THE death of a Burnley grandmother killed when poisonous fumes from her coal-burning fire swamped her living room has prompted calls for people to have their heating appliances checked.

Elizabeth Mulrooney’s daughter Deborah Hayes told an inquest the smell of smoke had been instantly noticeable when she called at her mother’s home in Haven Street.

Clerical assistant Mrs Hayes had become worried after family members had been unable to phone her mother, who was usually an early riser, She discovered her mother collapsed in her living room and contacted the emergency services, Burnley Coroner’s Court heard.

An investigation and post mortem examination revealed that Mrs Mulrooney, 75, died as the result of carbon monoxide poisoning, on August 11 last year.

Heating engineer Thomas Holdsworth, who inspected the fireplace following her death, said either the flue or the fire, a Rayburn coal heater, had become blocked.

He added: “There was some staining around the room which points to soot either coming back into the room, or moisture, which you can get when fumes spill back from a fire.

“I then proceeded to test the appliance. It did not take away any of the fumes while I was on site.”

The inquest heard that Mrs Mulrooney had been staying with her daughter, after her husband suffered a stroke, but had recently returned to live at her Haven Street home.

Mrs Hayes said she had been contacted by another family member, concerned that Mrs Mulrooney could not be telephoned.

The daughter visited her mother’s home at around 8.45am and let herself into the house with her own key.

She said: “I noticed a strong smell of smoke but no signs of any fire having been lit. I found her in the armchair next to the television.”

Forensic scientist Stanley Porter found a ‘fatal level’ of carbon monoxide in lung tissue, pathologist Dr Walid Salman told the inquest, which it is believed caused Mrs Mulrooney’s death.
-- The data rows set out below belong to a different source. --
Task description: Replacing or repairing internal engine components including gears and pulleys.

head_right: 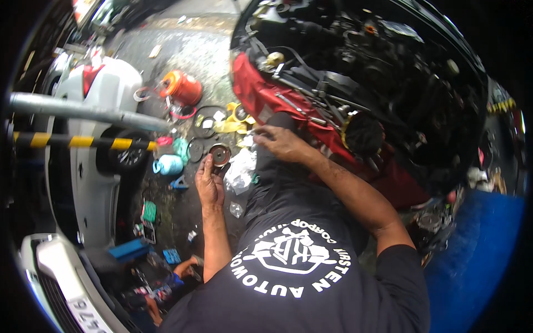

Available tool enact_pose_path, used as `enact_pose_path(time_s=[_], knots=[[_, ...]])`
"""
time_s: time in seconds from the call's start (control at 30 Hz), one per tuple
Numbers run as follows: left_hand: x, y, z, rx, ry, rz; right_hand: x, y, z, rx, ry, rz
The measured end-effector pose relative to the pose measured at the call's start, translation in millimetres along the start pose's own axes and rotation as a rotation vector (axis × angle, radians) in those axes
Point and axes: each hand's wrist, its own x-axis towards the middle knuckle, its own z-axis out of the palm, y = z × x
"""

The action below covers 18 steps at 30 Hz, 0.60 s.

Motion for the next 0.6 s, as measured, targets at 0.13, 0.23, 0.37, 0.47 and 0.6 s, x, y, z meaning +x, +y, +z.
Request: enact_pose_path(time_s=[0.13, 0.23, 0.37, 0.47, 0.6], knots=[[7, -32, 60, 0.255, -0.285, -0.152, -52, 18, -25, 0.544, -0.110, -0.037], [1, -58, 110, 0.502, -0.472, -0.226, -89, 53, -49, 0.469, 0.125, -0.083], [-11, -91, 166, 0.846, -0.808, -0.295, -143, 111, -56, 0.874, 0.201, -0.065], [-21, -106, 190, 1.195, -1.201, 0.261, -180, 154, -46, 1.210, 0.431, -0.063], [-21, -98, 193, 1.215, -1.243, -0.045, -236, 213, -54, 1.113, 0.820, -0.248]])
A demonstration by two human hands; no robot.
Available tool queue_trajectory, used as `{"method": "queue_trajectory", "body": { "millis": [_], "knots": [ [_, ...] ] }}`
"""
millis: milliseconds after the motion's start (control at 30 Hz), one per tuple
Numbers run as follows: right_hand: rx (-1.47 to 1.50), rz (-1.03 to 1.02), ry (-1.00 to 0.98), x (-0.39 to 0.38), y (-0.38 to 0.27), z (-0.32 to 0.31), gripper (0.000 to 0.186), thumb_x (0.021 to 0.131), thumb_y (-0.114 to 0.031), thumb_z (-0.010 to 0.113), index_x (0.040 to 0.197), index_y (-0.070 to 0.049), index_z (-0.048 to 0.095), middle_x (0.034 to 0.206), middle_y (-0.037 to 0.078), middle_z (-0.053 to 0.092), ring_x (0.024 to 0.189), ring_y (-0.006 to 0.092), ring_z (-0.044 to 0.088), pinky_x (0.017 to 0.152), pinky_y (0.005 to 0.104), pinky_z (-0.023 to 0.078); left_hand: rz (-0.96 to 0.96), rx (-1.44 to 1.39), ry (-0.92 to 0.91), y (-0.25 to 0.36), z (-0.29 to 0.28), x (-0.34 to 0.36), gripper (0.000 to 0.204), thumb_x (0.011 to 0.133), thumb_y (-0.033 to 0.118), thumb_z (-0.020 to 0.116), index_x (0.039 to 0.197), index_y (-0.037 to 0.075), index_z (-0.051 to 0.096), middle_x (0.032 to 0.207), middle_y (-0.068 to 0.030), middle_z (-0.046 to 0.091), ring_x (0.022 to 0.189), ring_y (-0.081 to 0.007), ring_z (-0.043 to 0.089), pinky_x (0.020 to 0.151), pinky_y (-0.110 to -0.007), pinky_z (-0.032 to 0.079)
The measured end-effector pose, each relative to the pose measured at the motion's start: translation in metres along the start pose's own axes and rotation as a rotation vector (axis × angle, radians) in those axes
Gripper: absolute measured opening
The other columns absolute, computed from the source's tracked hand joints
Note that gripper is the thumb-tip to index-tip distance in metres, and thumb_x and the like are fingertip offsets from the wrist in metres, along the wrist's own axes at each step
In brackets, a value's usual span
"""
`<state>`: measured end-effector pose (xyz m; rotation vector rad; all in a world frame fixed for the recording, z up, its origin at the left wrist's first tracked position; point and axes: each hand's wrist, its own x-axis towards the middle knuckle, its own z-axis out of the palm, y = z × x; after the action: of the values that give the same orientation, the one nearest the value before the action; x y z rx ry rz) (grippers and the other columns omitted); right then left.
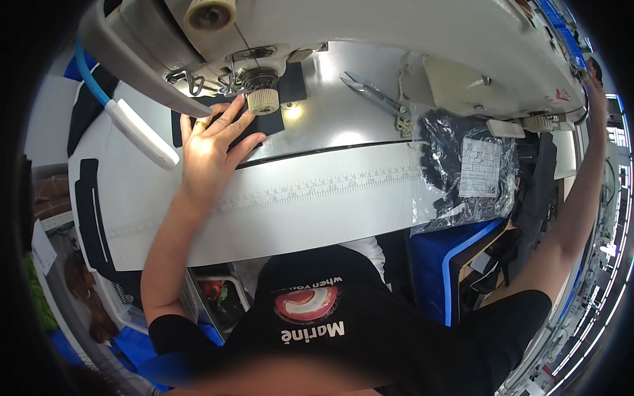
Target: Sewing a zipper onto a black leather component using an industrial sewing machine.
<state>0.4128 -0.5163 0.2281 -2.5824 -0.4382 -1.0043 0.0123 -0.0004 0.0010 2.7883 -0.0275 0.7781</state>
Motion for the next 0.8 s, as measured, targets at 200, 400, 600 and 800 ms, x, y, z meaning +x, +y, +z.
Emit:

Mrs Hayes added that she was “kicking herself” for not noticing the smoke problem earlier.

“To be quite honest, and I know this is naïve, but it is a coal fire and you don’t relate it to anything like carbon monoxide to it because that makes you think of gas fires,” she added.

East Lancashire coroner Richard Taylor, recording an accidental verdict, said: “This is one of those tragedies where, as you say, you never thought about suspecting the chimney, or the flue.”

Carbon monoxide is a colourless, odourless, tasteless, poisonous gas produced by incomplete burning of carbon-based fuels, including gas, oil, wood and coal.

According to the Health and Safety Executive around 20 people each year die from carbon monoxide poisoning caused by gas appliances and flues not being properly installed, maintained or that are poorly ventilated.

Early symptoms to look out for include tiredness, headaches, nausea and chest pains. A spokesman for HSE said people with coal fires and gas appliances should make sure they were checked regularly to ensure they were adequately ventilated.

He said: “We advise that if you suspect your appliance is giving out excess carbon monoxide you should switch the appliance off, ventilate the room and visit your GP as a matter of urgency.

“HSE strongly recommends the use of CO alarms as one useful precaution to give advance warning of CO in property.”